**TASK PROMPT**: The answer must consist only of the lines from the line with "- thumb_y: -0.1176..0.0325" to the line with "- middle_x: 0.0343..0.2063", both included, exactly as they stand below.

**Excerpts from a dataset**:
============================================================

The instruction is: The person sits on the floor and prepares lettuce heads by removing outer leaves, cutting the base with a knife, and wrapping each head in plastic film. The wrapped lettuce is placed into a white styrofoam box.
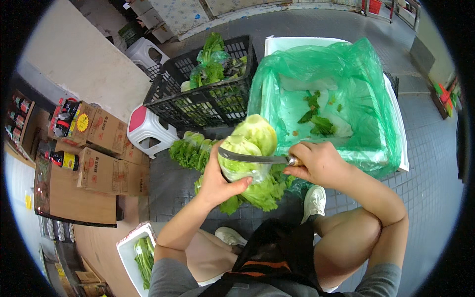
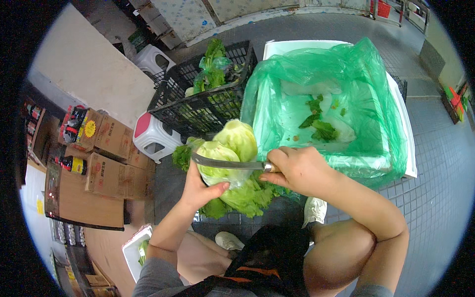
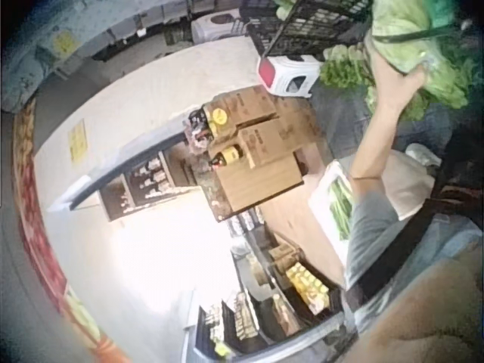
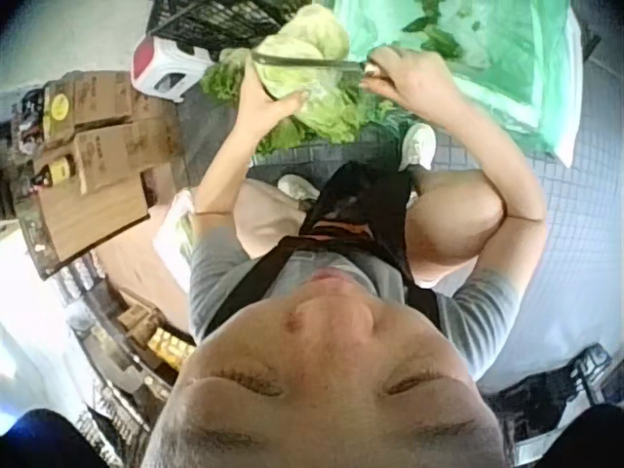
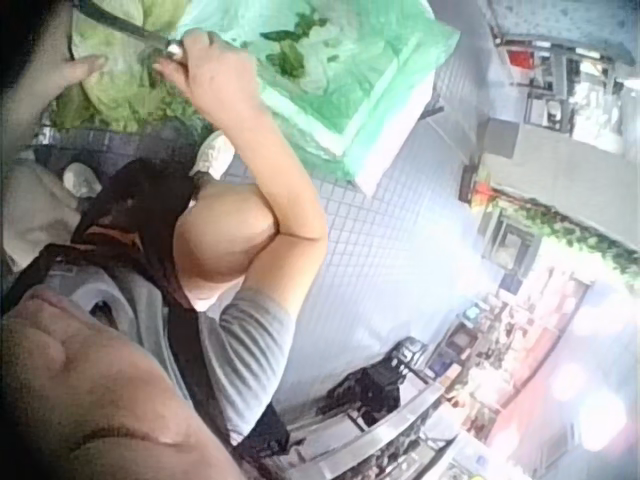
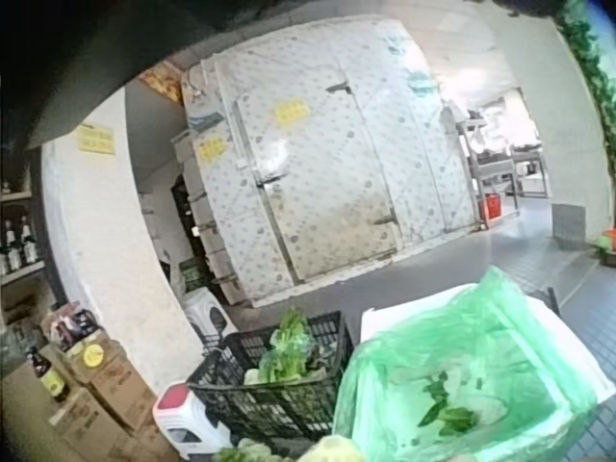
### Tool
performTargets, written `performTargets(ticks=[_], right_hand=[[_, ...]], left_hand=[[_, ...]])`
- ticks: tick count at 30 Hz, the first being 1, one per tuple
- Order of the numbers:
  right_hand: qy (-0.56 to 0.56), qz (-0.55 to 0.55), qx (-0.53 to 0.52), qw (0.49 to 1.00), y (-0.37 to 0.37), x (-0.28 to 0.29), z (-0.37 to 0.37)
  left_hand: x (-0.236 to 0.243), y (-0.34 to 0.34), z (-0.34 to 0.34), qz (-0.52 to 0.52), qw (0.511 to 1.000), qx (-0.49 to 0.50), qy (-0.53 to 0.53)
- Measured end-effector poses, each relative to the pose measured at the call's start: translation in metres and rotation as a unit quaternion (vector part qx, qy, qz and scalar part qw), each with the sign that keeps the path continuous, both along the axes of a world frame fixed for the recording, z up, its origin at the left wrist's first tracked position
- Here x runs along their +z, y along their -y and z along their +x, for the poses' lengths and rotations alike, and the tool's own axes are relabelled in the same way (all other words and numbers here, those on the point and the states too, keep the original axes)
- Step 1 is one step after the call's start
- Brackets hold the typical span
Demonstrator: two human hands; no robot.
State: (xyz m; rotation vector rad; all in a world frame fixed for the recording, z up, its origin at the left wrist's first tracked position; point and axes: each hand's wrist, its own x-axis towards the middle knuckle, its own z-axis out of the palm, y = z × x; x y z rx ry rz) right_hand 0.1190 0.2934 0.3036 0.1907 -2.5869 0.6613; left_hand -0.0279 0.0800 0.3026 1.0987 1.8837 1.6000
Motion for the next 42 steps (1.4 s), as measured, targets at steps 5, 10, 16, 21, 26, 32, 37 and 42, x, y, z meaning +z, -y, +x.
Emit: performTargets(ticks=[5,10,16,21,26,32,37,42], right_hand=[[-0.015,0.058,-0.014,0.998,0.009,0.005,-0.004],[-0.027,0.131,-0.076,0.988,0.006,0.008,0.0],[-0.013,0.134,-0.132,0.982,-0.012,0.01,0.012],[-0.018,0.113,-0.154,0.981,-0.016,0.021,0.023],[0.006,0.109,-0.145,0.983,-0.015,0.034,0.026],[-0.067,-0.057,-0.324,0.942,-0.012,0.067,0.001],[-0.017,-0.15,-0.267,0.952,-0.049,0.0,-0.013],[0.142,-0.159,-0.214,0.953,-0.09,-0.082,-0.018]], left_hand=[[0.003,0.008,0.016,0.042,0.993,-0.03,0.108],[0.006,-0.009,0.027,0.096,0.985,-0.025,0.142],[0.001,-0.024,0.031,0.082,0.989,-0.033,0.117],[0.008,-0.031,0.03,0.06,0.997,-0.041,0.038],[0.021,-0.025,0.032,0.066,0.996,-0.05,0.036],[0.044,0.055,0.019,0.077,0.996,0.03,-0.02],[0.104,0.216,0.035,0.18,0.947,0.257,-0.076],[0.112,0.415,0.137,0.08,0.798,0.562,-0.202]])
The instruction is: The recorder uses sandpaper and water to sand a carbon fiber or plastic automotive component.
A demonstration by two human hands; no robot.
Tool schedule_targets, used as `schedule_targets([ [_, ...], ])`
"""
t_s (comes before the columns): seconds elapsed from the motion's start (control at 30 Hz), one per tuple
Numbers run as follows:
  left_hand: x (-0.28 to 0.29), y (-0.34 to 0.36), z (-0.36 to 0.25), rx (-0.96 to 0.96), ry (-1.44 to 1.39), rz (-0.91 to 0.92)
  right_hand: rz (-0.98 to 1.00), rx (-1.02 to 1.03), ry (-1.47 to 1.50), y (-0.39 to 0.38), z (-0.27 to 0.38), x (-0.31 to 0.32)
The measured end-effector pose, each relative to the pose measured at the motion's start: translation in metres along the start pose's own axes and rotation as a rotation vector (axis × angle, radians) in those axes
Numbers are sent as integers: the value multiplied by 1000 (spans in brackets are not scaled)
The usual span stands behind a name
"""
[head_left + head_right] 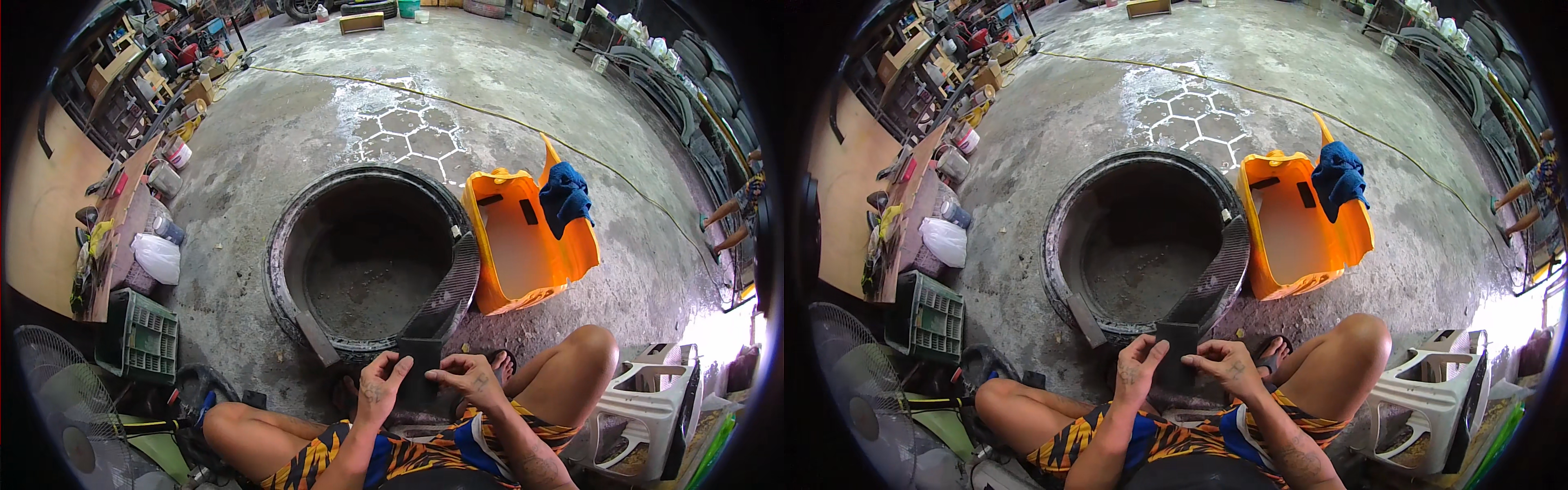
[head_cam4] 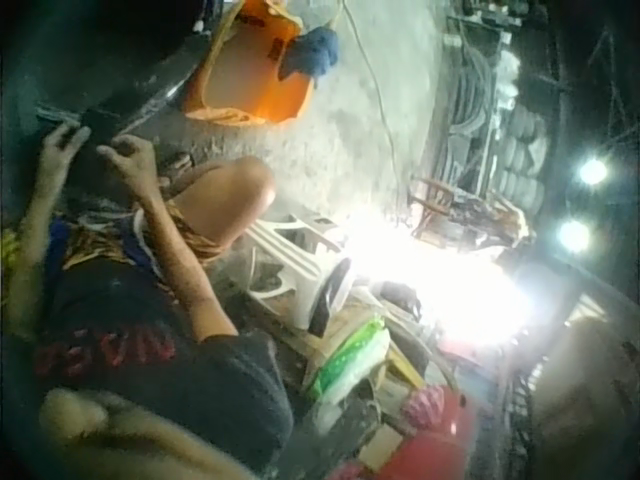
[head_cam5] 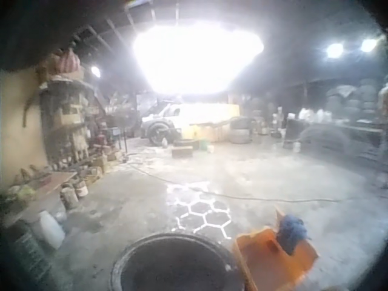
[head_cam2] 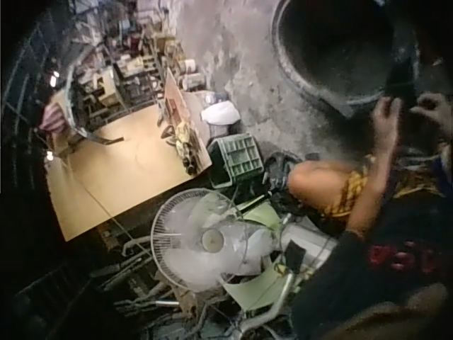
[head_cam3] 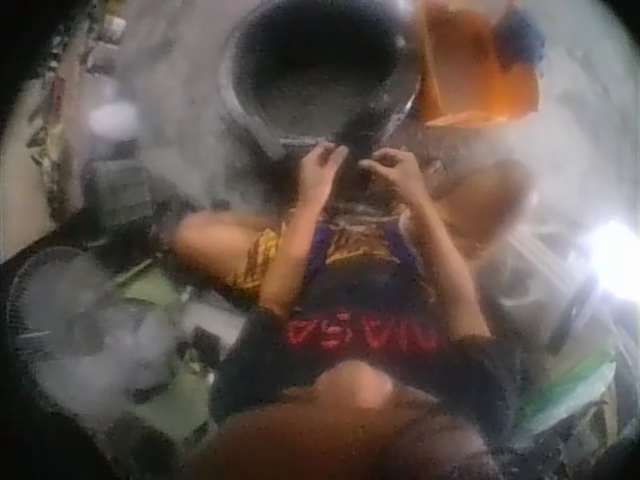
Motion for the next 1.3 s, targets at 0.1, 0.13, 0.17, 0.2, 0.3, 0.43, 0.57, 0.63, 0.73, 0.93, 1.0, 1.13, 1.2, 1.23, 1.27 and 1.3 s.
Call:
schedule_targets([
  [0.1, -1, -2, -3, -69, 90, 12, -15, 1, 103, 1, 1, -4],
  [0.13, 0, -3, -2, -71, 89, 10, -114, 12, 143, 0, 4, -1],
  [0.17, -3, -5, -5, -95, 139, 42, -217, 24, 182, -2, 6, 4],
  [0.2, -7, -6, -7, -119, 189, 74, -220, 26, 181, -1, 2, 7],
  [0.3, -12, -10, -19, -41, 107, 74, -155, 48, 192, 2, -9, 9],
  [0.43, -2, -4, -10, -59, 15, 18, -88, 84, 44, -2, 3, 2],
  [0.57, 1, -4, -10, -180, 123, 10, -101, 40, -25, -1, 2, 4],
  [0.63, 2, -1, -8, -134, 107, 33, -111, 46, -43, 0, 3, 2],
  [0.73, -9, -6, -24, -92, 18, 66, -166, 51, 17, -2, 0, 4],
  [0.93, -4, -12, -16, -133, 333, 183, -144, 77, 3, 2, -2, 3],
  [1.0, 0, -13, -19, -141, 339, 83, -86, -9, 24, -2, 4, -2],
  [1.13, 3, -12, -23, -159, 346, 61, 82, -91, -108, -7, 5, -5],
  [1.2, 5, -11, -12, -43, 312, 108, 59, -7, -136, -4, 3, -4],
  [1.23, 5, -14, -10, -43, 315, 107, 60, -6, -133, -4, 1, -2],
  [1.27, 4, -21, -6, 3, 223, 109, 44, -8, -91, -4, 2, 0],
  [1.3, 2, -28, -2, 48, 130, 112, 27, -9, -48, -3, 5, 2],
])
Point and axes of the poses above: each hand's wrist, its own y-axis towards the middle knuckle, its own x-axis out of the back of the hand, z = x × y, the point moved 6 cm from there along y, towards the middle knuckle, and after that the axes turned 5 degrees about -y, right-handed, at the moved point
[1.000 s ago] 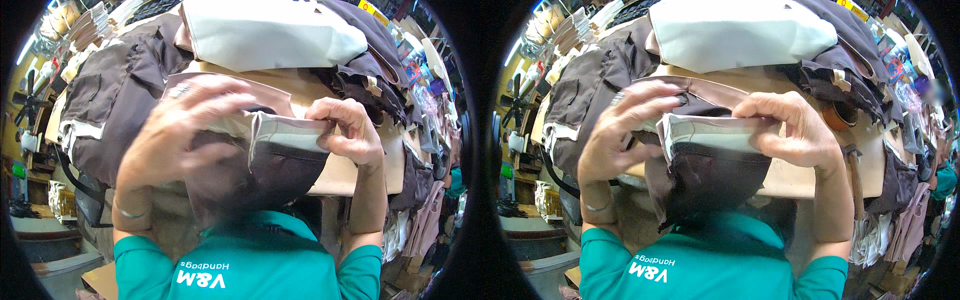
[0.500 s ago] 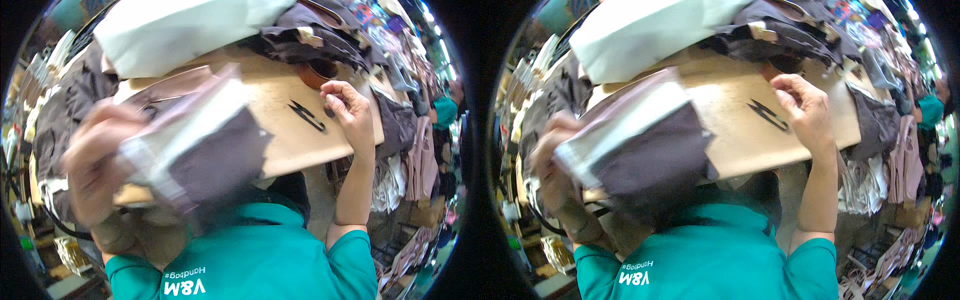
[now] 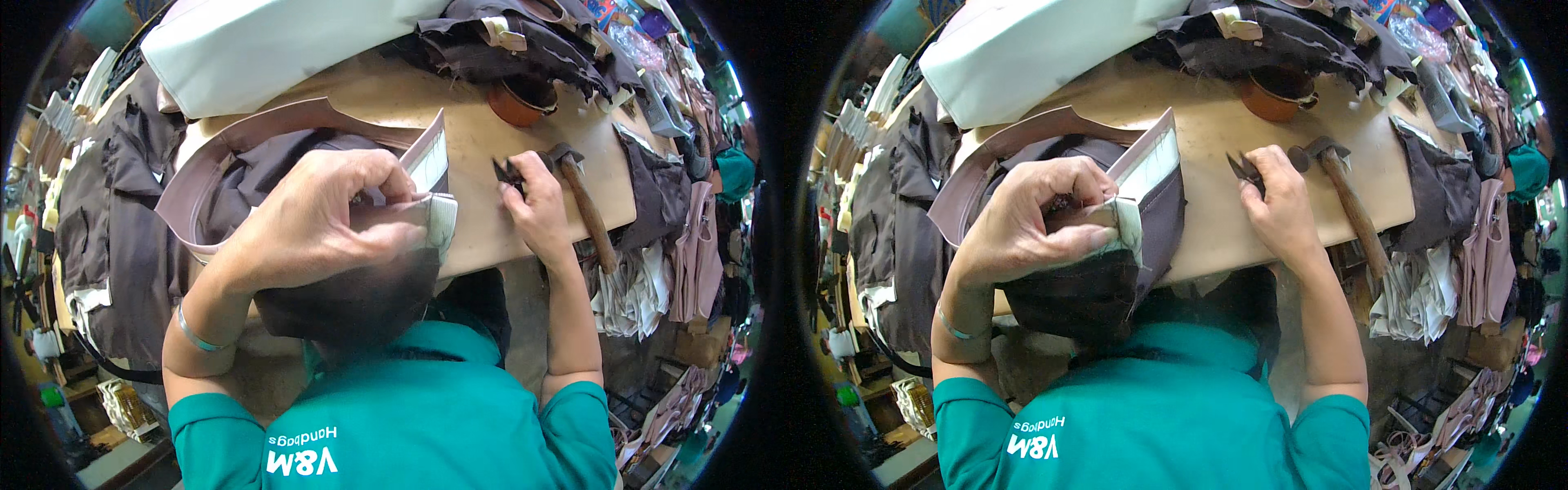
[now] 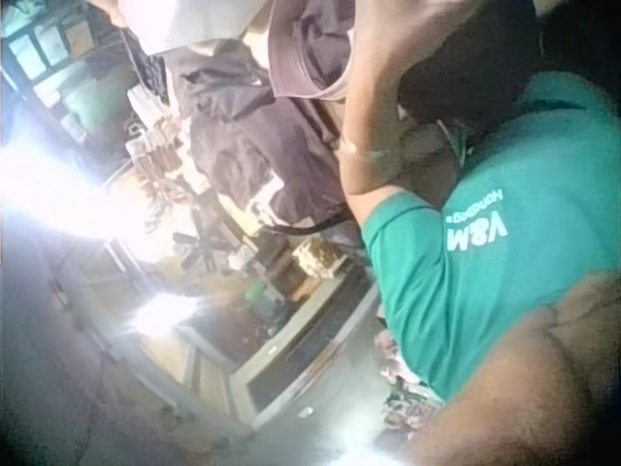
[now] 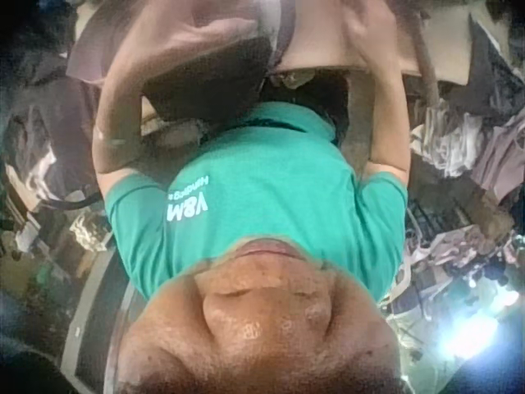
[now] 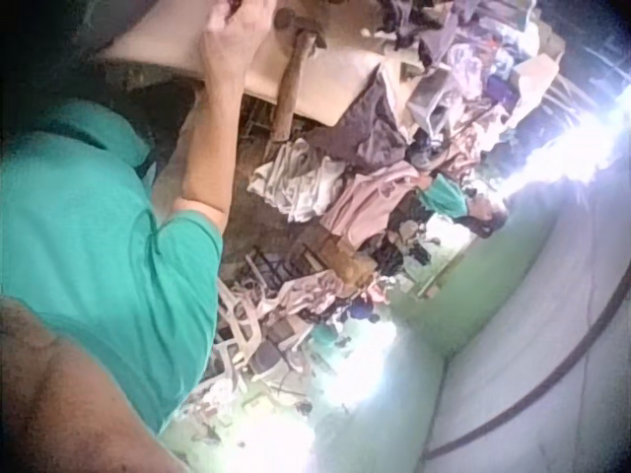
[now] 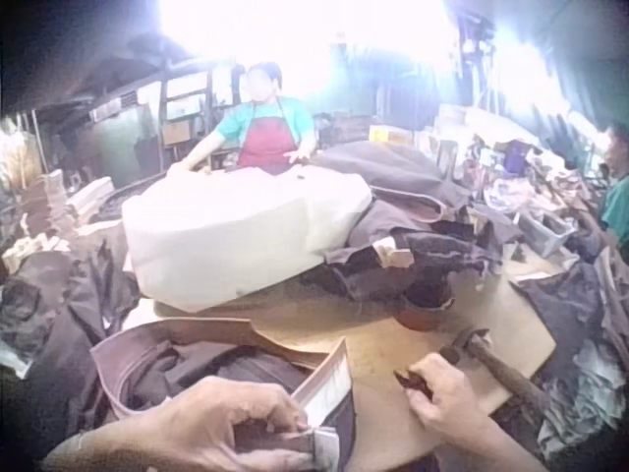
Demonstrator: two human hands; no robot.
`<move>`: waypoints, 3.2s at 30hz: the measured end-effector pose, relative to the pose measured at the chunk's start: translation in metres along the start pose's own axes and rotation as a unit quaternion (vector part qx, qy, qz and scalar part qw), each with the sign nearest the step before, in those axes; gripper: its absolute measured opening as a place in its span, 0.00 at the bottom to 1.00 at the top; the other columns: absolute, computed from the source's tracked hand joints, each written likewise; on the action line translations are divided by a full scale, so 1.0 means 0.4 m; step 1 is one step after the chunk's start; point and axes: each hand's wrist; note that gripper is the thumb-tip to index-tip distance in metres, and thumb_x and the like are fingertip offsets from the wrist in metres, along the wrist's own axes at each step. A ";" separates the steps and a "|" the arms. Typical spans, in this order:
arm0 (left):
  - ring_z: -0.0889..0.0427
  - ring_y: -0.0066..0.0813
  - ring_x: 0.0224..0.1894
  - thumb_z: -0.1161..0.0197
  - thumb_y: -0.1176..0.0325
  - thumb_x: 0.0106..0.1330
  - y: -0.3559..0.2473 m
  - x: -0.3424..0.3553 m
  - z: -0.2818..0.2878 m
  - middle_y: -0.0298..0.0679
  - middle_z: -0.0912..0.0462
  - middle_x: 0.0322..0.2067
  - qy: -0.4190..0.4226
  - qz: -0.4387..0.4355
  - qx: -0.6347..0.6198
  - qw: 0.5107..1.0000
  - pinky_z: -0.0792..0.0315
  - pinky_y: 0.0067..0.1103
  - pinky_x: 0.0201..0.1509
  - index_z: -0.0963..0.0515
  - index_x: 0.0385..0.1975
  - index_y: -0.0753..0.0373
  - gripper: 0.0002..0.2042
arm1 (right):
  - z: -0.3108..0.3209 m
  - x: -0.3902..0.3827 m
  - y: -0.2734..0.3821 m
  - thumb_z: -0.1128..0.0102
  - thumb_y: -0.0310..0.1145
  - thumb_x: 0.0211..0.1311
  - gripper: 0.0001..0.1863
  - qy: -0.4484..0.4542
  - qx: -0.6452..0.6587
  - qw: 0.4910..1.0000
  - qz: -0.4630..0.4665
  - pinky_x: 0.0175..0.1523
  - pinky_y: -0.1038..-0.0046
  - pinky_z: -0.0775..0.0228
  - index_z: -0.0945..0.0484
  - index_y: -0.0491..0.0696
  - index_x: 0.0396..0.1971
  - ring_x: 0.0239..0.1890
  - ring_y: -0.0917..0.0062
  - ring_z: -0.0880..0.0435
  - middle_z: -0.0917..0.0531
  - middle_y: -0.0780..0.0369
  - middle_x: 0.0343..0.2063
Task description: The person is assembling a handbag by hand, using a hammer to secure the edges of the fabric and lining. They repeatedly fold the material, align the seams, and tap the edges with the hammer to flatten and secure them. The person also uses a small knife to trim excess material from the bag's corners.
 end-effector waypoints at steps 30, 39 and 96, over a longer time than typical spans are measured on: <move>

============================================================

**REPLY TO THE EXERCISE**:
  - thumb_y: -0.1176..0.0325
  - thumb_x: 0.0106..0.1330
  - y: -0.3559..0.2473 m
  - x: -0.3424..0.3553 m
  - z: -0.2818..0.2878 m
  - middle_y: -0.0298..0.0679
  - middle_z: -0.0912..0.0462
  - middle_x: 0.0322..0.2067
  - qy: -0.4190..0.4226
  - qz: -0.4387..0.4355
  - qx: -0.6347..0.6198
  - qw: 0.5107..1.0000
  - pinky_z: -0.0792..0.0315
  - pinky_y: 0.0067..0.1103
  - pinky_x: 0.0201..0.1509
  - index_z: -0.0963..0.0515
  - index_x: 0.0385..0.1975
  - index_y: -0.0753..0.0373
  - gripper: 0.0002..0.2042
arm1 (right):
  - z: -0.3108..0.3209 m
  - x: -0.3902..0.3827 m
  - y: -0.2734..0.3821 m
  - thumb_z: -0.1128..0.0102
  - thumb_y: -0.0310..0.1145
  - thumb_x: 0.0211..0.1311
  - gripper: 0.0001..0.1863
  - qy: -0.4484..0.4542
  - qx: -0.6452..0.6587
  - qw: 0.4910..1.0000
  - qz: -0.4630..0.4665
  - pinky_x: 0.0175..0.1523
  - pinky_y: -0.1038..-0.0046
  - pinky_z: -0.0775..0.0228
  - index_z: -0.0945..0.0484
  - index_y: -0.0491..0.0696
  - index_x: 0.0396..0.1971
  - ring_x: 0.0239..0.1890
  - ring_y: -0.0917..0.0062
  - ring_z: -0.0880..0.0435
  - middle_z: -0.0917..0.0531
  - middle_y: -0.0780..0.0369
  - middle_x: 0.0343..0.2063

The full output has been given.